TASK DESCRIPTION
Give back exactly the lines from the one that holds "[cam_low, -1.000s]" through the final line of the data; omit the pictures and add nothing.

PROVIDED DATA
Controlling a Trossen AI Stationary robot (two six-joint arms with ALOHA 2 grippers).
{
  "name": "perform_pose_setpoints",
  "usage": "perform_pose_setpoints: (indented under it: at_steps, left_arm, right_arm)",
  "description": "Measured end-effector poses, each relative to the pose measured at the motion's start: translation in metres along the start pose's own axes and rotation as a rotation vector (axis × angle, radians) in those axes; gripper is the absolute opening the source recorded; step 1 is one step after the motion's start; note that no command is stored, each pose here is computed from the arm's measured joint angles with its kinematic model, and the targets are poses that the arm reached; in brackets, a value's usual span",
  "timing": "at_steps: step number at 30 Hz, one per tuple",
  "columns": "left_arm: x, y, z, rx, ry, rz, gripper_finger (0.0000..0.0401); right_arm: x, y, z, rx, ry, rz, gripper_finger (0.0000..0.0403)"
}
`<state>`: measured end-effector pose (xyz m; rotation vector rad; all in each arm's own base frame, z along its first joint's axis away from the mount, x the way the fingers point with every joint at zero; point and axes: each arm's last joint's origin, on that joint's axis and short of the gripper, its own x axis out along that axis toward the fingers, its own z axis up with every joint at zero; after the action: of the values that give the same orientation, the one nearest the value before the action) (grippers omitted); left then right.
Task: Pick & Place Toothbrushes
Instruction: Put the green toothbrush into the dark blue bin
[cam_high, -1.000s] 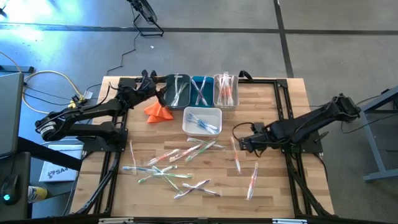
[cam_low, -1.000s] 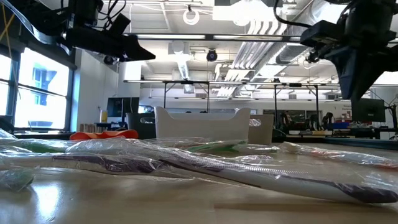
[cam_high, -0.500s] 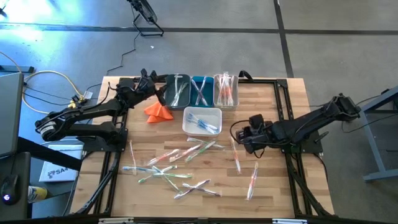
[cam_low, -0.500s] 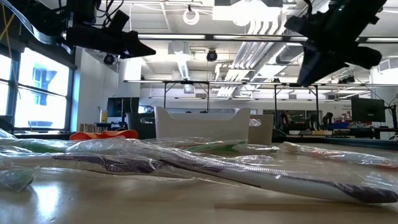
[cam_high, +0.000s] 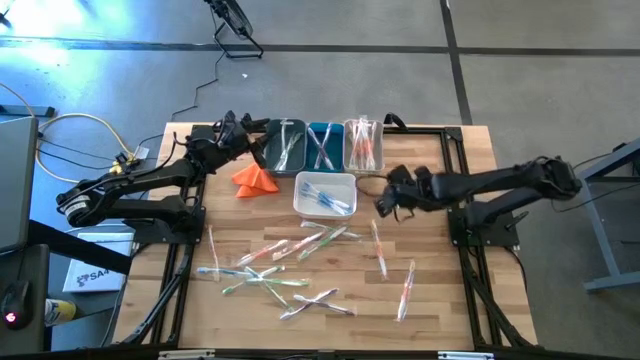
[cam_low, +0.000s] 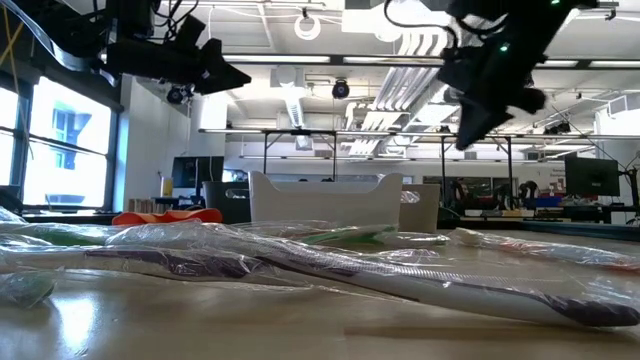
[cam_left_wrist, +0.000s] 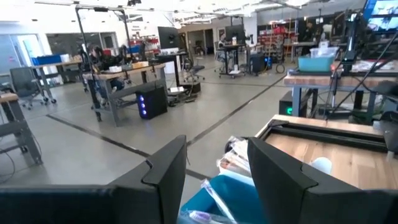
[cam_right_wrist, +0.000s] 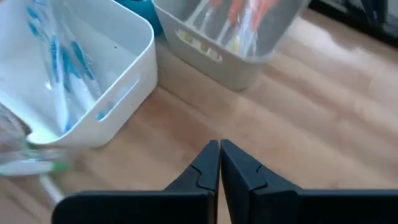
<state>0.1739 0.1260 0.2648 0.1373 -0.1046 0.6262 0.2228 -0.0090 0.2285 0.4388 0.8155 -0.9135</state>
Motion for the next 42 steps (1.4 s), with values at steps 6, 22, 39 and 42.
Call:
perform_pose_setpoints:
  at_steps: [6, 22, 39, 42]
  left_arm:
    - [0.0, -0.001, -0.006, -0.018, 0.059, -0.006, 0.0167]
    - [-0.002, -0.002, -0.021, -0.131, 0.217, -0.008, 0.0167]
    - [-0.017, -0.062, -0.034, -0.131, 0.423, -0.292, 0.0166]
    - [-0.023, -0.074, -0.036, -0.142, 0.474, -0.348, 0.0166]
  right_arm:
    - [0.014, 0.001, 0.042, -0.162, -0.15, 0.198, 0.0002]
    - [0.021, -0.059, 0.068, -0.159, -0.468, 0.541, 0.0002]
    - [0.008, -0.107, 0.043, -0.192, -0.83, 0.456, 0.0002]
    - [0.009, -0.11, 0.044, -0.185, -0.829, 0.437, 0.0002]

OUTPUT FOR THIS TASK
[cam_low, -1.000s] 
[cam_high, -0.500s] 
[cam_low, -0.500s] 
[cam_high, +0.000s] 
[cam_low, +0.000s] 
[cam_left_wrist, +0.000s] 
[cam_right_wrist, +0.000s] 
<state>0.1739 0.1260 0.2648 0.1373 -0.1046 0.6262 0.2228 -0.0090 0.2285 0.4388 0.8155 -0.9135</state>
Motion for the next 42 steps (1.4 s), with values at steps 6, 22, 39 and 42.
Call:
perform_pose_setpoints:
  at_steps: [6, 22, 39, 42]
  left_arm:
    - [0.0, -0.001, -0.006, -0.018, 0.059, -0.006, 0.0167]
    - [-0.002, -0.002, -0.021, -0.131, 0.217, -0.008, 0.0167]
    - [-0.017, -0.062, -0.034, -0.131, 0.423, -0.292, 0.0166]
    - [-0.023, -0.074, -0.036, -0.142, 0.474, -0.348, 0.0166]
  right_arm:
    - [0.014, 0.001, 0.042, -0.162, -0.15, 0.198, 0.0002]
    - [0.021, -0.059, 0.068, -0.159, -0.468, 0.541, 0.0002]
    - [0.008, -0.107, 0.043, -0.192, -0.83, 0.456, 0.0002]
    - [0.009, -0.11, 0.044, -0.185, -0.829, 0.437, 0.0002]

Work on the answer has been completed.